**REQUIRED ACTION:**
Look through the records below and say how many lines include "bouquet". Give only that number.

**RECORDS FOR THIS EXERCISE:**

BEGIN

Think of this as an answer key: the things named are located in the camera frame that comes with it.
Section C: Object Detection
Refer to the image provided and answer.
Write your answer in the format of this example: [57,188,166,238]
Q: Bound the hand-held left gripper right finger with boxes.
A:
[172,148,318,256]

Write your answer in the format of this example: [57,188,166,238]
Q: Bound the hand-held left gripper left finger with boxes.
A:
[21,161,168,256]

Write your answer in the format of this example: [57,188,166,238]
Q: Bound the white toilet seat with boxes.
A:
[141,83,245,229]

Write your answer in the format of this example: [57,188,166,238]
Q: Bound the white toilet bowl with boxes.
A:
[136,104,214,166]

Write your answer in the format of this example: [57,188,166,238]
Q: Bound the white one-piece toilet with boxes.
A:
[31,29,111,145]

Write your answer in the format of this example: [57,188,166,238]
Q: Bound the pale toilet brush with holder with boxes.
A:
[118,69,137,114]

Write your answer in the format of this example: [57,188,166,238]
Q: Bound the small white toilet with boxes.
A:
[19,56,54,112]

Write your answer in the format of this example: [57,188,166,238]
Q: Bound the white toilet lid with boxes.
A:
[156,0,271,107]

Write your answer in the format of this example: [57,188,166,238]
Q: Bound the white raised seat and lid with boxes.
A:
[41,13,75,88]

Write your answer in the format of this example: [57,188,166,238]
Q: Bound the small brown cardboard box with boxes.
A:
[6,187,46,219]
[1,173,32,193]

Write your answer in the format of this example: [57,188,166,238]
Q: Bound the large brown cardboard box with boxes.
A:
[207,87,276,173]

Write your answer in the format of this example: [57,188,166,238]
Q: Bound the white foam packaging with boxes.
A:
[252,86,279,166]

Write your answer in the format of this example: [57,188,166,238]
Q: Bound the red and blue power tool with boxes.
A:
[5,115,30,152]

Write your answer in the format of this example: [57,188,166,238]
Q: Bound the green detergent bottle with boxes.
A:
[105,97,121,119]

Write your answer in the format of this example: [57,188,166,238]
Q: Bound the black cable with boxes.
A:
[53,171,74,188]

END
BEGIN

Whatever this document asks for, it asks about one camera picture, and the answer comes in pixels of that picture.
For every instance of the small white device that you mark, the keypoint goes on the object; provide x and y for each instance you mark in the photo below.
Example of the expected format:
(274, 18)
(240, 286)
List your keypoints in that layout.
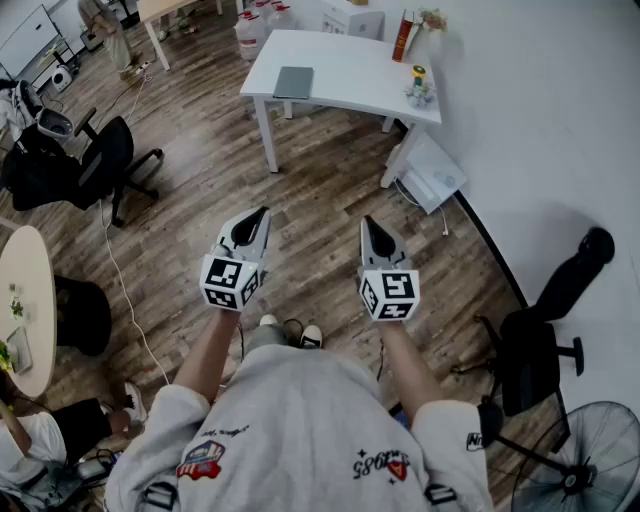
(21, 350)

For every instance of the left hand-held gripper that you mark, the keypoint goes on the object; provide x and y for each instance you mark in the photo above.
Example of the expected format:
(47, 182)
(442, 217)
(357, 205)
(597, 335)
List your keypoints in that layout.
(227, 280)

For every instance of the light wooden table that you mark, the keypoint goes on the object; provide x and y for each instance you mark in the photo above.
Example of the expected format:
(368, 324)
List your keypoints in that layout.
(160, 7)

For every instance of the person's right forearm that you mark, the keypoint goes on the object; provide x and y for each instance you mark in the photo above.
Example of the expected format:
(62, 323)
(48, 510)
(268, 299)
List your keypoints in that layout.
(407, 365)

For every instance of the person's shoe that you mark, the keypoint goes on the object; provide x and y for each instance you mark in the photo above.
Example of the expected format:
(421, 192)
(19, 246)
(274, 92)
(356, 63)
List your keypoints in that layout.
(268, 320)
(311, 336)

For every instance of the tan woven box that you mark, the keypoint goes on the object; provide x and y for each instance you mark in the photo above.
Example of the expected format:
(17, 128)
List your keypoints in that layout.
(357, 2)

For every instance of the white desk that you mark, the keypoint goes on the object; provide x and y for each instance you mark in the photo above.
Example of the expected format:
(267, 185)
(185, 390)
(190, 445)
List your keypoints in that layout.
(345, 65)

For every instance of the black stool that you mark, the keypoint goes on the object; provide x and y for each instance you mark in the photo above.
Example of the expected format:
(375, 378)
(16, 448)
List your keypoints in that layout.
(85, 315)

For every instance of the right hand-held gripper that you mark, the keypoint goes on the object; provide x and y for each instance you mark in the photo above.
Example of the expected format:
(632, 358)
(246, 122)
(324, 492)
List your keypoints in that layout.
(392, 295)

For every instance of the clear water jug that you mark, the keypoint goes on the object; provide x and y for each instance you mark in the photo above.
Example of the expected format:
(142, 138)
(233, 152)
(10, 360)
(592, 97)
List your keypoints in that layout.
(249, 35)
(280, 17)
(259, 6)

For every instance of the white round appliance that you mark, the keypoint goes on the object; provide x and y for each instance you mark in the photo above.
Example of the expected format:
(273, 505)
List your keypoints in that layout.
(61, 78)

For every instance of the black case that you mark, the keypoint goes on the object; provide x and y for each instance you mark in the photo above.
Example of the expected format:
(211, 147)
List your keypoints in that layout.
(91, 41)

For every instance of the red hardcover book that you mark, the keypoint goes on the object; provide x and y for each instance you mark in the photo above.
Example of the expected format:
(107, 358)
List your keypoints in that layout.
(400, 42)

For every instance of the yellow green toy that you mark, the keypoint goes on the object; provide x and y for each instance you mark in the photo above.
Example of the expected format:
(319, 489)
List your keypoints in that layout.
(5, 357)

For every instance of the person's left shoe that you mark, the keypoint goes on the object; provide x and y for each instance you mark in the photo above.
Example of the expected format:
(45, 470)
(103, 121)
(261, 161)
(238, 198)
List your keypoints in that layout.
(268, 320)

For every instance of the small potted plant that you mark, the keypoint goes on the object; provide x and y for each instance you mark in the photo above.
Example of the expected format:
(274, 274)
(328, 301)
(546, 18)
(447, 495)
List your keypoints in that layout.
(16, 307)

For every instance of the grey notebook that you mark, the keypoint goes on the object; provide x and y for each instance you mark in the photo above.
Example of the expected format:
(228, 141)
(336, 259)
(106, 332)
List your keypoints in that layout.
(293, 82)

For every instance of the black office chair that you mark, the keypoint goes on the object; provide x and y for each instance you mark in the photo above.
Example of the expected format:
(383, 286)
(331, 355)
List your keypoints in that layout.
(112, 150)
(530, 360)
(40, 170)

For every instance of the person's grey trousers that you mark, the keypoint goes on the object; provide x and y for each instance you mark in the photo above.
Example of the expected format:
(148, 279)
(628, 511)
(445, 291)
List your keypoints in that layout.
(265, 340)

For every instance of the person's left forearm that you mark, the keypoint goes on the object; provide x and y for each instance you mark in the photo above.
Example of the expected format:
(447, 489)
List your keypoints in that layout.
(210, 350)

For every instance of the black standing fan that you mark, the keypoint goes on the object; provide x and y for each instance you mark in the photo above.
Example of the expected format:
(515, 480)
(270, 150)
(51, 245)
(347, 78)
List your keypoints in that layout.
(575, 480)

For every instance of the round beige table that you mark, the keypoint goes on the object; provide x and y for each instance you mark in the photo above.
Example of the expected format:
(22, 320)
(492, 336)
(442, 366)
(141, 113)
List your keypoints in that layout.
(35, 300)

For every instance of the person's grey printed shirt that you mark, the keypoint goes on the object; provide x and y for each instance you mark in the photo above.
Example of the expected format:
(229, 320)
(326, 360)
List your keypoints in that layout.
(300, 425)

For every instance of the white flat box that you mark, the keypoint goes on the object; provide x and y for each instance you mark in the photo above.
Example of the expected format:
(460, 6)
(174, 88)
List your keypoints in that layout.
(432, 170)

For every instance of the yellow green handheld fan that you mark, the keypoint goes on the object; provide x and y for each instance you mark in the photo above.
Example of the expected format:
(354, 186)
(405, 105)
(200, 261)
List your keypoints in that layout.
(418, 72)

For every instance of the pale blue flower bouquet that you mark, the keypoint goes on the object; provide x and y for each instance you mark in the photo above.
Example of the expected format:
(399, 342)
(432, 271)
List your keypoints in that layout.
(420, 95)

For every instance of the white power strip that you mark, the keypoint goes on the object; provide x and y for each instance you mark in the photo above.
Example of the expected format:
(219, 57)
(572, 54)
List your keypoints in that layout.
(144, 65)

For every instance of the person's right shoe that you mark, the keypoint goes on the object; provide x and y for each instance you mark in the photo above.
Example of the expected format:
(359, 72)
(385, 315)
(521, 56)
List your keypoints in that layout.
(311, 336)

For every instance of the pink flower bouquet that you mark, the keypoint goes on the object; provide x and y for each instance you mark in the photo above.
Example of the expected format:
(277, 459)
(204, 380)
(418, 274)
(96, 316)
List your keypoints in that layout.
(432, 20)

END
BEGIN

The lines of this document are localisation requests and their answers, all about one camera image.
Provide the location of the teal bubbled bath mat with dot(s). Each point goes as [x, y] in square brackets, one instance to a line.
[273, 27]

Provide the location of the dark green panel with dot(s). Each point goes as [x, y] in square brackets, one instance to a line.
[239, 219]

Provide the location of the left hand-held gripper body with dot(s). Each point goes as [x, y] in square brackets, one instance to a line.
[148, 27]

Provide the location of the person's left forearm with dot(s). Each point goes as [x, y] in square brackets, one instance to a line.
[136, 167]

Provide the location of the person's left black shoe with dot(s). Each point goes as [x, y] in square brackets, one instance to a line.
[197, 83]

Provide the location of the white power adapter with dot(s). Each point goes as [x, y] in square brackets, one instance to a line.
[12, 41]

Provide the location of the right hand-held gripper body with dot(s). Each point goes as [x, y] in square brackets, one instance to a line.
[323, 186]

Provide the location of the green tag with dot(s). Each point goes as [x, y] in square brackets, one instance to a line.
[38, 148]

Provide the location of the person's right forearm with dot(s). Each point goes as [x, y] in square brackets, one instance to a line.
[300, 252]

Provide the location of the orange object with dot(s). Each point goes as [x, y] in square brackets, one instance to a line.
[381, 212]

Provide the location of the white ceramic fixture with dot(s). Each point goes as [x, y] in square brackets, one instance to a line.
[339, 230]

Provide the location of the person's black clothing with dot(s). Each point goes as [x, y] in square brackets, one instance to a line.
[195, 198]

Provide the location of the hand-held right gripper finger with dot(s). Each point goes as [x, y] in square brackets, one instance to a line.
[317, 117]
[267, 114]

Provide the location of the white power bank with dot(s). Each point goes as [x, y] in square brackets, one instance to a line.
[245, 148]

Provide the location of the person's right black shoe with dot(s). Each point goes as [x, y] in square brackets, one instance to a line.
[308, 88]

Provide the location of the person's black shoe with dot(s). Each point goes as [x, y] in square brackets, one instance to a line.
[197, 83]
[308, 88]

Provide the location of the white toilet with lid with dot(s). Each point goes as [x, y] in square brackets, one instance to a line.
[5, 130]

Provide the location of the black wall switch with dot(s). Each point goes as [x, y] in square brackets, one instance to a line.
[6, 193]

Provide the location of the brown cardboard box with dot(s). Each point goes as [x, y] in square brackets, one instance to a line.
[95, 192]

END

**REPLY:**
2